Dynamic Loop Indicators in v6

Fact checked by
Mike Christensen, CFOA
March 11, 2026
How to create adaptive indicators using Pine Script v6 dynamic for loops with variable boundaries that adjust based on market conditions.

Bottom Line

  • Dynamic for loops in v6 re-evaluate their boundary on each iteration enabling adaptive calculation windows
  • Build indicators that automatically adjust lookback periods based on volatility volume or trend strength
  • Use ATR-based loop boundaries for volatility-adaptive moving averages and support/resistance detection
  • Always include a safety maximum to prevent infinite loops when boundaries change dynamically

Fixed lookback periods are one of the biggest limitations in traditional technical analysis. A 20-period moving average uses exactly 20 bars whether the market is calm or crashing. Pine Script v6 changes this with dynamic for loop boundaries, where the loop's stopping point re-evaluates before every iteration.1 This means you can build indicators that automatically adjust how many bars they look back based on real-time market conditions like volatility, volume, or trend strength.

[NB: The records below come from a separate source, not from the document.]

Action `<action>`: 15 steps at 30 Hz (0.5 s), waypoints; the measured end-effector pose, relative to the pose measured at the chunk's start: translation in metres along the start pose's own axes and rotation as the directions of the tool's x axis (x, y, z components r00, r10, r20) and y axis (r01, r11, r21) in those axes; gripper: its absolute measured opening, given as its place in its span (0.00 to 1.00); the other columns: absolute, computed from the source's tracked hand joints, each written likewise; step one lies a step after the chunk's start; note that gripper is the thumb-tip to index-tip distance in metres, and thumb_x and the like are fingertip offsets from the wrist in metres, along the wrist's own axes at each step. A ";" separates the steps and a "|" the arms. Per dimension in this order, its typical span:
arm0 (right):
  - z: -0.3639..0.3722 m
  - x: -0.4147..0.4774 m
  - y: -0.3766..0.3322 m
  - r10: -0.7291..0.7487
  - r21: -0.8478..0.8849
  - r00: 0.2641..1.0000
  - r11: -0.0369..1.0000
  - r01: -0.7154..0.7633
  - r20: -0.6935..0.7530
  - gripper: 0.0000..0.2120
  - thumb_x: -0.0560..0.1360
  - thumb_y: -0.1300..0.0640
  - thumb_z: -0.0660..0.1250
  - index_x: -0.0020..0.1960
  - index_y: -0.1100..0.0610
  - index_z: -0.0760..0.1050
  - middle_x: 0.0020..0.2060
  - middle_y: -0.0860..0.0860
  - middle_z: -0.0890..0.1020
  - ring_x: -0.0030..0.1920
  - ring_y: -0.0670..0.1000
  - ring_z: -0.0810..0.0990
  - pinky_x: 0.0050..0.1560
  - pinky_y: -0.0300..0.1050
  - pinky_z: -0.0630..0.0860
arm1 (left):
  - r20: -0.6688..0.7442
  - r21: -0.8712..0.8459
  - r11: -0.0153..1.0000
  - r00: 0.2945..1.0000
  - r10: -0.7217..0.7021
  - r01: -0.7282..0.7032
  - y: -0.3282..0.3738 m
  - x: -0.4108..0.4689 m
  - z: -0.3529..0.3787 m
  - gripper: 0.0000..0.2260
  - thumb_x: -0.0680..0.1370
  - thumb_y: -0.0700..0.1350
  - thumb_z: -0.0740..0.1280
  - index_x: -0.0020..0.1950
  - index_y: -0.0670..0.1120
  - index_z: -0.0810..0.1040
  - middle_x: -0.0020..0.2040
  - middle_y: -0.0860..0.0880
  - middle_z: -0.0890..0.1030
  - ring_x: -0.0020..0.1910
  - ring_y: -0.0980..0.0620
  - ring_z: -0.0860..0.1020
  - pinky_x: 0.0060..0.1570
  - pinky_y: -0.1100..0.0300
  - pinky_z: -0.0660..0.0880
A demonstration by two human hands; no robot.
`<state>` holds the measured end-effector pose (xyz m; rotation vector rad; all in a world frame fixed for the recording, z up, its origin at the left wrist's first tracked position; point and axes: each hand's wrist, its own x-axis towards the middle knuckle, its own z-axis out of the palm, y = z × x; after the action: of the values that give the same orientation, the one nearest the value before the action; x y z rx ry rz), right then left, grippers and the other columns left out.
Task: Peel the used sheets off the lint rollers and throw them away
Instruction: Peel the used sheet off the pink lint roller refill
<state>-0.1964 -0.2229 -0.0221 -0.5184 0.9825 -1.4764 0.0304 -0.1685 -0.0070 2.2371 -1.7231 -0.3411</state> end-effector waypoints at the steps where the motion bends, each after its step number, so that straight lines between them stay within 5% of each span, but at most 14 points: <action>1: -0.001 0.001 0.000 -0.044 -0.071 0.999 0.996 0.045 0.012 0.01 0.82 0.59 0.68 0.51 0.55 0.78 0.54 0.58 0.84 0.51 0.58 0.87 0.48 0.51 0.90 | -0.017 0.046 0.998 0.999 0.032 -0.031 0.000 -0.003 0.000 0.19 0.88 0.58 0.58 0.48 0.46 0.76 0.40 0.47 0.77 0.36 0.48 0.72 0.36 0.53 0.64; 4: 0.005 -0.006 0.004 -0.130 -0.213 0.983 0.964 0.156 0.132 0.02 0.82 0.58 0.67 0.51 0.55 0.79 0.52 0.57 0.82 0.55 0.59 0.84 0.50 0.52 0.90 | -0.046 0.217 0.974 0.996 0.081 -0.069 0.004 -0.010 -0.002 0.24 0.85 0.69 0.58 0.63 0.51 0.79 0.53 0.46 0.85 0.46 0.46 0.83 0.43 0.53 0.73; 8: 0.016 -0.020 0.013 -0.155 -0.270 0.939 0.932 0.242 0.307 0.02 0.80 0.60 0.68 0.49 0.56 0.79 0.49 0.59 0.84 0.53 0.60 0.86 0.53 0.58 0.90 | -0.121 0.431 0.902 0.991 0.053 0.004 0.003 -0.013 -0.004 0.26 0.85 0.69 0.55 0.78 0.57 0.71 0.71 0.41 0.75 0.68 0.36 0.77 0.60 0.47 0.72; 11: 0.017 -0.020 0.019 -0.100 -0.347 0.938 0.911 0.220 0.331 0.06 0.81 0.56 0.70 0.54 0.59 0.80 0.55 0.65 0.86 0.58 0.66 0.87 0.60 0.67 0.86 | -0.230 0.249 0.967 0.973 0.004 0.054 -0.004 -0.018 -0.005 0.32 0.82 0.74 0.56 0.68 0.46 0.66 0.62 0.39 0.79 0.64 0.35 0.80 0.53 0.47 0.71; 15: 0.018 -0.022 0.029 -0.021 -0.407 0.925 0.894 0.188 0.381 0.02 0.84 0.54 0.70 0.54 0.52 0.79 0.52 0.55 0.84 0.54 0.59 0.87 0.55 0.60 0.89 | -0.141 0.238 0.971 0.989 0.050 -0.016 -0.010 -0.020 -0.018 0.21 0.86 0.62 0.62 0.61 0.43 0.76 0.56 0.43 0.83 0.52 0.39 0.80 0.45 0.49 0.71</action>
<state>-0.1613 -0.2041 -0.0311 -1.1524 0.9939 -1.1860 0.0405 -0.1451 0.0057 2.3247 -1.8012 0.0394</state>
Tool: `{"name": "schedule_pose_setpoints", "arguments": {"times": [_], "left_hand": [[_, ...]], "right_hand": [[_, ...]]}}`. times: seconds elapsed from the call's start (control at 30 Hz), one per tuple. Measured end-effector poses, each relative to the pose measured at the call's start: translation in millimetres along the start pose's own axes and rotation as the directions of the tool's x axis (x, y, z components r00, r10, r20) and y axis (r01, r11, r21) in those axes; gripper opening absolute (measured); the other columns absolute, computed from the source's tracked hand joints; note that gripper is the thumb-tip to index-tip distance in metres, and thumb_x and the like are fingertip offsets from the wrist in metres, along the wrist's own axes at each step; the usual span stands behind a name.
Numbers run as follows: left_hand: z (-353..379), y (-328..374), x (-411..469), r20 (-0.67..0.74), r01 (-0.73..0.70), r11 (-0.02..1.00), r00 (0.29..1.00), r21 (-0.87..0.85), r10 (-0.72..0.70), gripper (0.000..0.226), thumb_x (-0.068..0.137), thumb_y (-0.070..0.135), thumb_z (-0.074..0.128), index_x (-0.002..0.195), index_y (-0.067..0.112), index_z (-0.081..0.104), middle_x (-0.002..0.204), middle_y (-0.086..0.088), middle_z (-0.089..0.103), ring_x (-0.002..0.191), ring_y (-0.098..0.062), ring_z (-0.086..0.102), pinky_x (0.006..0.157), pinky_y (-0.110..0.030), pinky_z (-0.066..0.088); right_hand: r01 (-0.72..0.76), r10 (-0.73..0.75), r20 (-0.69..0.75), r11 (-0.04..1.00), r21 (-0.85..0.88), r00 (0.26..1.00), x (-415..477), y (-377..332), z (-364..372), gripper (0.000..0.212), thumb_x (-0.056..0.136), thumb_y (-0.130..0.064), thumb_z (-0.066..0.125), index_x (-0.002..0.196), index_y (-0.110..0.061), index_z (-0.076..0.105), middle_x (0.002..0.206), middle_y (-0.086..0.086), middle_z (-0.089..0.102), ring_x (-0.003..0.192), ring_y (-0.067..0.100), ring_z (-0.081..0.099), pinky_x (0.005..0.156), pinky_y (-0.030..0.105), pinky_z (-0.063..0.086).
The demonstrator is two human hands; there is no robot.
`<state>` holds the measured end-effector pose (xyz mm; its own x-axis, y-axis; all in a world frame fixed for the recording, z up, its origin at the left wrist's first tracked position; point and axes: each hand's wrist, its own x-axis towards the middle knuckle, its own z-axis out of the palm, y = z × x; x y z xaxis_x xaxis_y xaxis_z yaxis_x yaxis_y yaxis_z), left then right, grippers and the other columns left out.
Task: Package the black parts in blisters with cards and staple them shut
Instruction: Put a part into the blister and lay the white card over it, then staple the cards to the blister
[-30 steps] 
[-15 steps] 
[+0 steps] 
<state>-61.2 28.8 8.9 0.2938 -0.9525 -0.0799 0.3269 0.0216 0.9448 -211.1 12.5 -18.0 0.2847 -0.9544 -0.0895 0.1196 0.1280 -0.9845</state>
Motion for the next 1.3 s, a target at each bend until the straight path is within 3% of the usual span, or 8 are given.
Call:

This tutorial shows you how to build three practical adaptive indicators using dynamic for loops. Each example demonstrates a different approach to letting market data control the calculation window.

What Dynamic Loops Enable

In Pine Script v5, a for loop locked its end boundary before the first iteration.2 If you wrote for i = 0 to length and changed length inside the loop, it had no effect. The loop ran the same number of times regardless. In v6, the for loop re-evaluates its to_num boundary before every iteration, matching the behavior that while loops and for...in loops already had.1

This seemingly small change enables an entirely new category of indicators: those that adapt their calculation window on every bar based on what the market is actually doing. Instead of asking users to pick a fixed period that works "most of the time," you can write indicators where the lookback period grows during volatile conditions and shrinks during quiet ones.

The key requirement is a safety mechanism. Because the boundary can change during execution, a dynamic loop can theoretically run forever if the boundary keeps moving ahead of the counter.4 Every dynamic loop needs a hard maximum that prevents runaway iterations.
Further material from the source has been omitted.